Start of Information shown
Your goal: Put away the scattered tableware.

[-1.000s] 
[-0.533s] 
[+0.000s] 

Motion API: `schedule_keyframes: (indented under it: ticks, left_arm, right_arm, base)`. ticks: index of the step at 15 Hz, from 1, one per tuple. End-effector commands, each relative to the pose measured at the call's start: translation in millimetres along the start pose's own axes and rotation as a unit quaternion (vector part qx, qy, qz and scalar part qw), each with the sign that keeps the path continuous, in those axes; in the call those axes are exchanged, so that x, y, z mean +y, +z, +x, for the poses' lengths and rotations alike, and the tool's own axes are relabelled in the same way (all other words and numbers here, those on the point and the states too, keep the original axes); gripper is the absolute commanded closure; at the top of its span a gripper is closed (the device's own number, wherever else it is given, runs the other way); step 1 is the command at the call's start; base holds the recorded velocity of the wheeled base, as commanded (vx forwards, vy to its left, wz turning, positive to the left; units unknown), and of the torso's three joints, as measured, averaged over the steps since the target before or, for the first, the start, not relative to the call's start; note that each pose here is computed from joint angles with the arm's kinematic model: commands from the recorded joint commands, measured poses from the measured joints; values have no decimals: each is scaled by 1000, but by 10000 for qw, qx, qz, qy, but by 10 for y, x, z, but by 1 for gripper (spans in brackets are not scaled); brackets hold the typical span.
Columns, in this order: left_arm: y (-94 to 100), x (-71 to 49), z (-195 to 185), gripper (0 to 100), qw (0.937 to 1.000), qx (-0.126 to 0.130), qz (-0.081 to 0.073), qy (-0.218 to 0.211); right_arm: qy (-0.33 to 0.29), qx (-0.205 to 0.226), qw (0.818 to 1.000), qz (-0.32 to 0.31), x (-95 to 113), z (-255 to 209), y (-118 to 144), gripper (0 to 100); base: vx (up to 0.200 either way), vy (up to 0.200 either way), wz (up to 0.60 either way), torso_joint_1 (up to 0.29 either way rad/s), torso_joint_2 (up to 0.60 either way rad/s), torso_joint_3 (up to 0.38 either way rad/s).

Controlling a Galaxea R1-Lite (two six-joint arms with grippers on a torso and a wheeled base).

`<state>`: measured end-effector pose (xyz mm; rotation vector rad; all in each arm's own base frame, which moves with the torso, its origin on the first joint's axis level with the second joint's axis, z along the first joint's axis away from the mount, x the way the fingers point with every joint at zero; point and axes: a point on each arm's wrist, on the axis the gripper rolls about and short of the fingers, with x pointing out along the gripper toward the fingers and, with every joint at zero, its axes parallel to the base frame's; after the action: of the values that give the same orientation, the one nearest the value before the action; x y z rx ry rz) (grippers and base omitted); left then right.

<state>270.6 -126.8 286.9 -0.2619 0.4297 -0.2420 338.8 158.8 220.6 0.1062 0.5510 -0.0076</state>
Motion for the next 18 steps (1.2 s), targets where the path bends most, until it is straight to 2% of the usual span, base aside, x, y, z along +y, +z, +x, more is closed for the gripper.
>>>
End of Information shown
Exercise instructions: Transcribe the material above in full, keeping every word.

Completed task:
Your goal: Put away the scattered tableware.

[-1.000s] 
[-0.533s] 
[+0.000s] 

Motion API: `schedule_keyframes: (indented under it: ticks, left_arm, right_arm, base)`. ticks: index of the step at 15 Hz, from 1, one per tuple. End-effector commands, each relative to the pose measured at the call's start: translation in millimetres along the start pose's own axes and rotation as a unit quaternion (vector part qx, qy, qz and scalar part qw), each with the sign that keeps the path continuous, in those axes; in the call those axes are exchanged, so that x, y, z mean +y, +z, +x, for the poses' lengths and rotations alike, and the tool's own axes are relabelled in the same way (all other words and numbers here, those on the point and the states too, keep the original axes); gripper is the absolute commanded closure; at the top of its span a gripper is closed (the device's own number, wherever else it is given, runs the other way); step 1 is the command at the call's start; base holds the recorded velocity of the wheeled base, as commanded (vx forwards, vy to its left, wz turning, positive to the left; units unknown), and of the torso's three joints, as measured, averaged over the steps since the target before or, for the first, the start, not relative to the call's start; note that each pose here is computed from joint angles with the arm's kinematic model: commands from the recorded joint commands, measured poses from the measured joints; values have no decimals: each is scaled by 1000, but by 10000 for qw, qx, qz, qy, but by 10 for y, x, z, but by 1 for gripper (spans in brackets are not scaled); brackets hold the typical span.
Columns, in this order: left_arm: y (-94 to 100), x (-71 to 49), z (-195 to 185), gripper (0 to 100), qw (0.937 to 1.000), qx (-0.126 to 0.130), qz (-0.081 to 0.073), qy (-0.218 to 0.211); right_arm: qy (-0.33 to 0.29), qx (-0.205 to 0.226), qw (0.818 to 1.000), qz (-0.32 to 0.31), x (-95 to 113), z (-255 to 209), y (-118 to 144), gripper (0 to 100); base: vx (up to 0.200 either way), vy (up to 0.200 either way), wz (up to 0.60 either way), torso_joint_1 (up to 0.29 either way rad/s), torso_joint_2 (up to 0.60 either way rad/s), torso_joint_3 (up to 0.38 either way rad/s).

Controlling a Galaxea R1-Lite (two six-joint arms with grippers on a torso and a wheeled base).

`<state>`: measured end-effector pose (xyz mm; rotation vector rad; all in each arm's own base frame, which moves with the torso, its origin on the first joint's axis level with the second joint's axis, z along the first joint's axis away from the mount, x the way the fingers point with every joint at zero; point and axes: a point on each arm's wrist, on the axis the gripper rolls about and short of the fingers, with x pointing out along the gripper toward the fingers and, with every joint at zero, its axes parallel to the base frame's; after the action: of the values that give the same orientation, the one nearest the value before the action; x y z rx ry rz) (grippers and base omitted); left then right.

<state>270.6 -126.8 286.9 -0.2619 0.4297 -0.2420 338.8 158.8 220.6 0.1062 0.5510 -0.0076</state>
Motion for the next 18 steps (1.2 s), targets where the path bends most, until it is straight to 2% of the usual span, base aside, x, y, z along +y, +z, +x, more is closed for the gripper.
>>>

This output contains the full answer.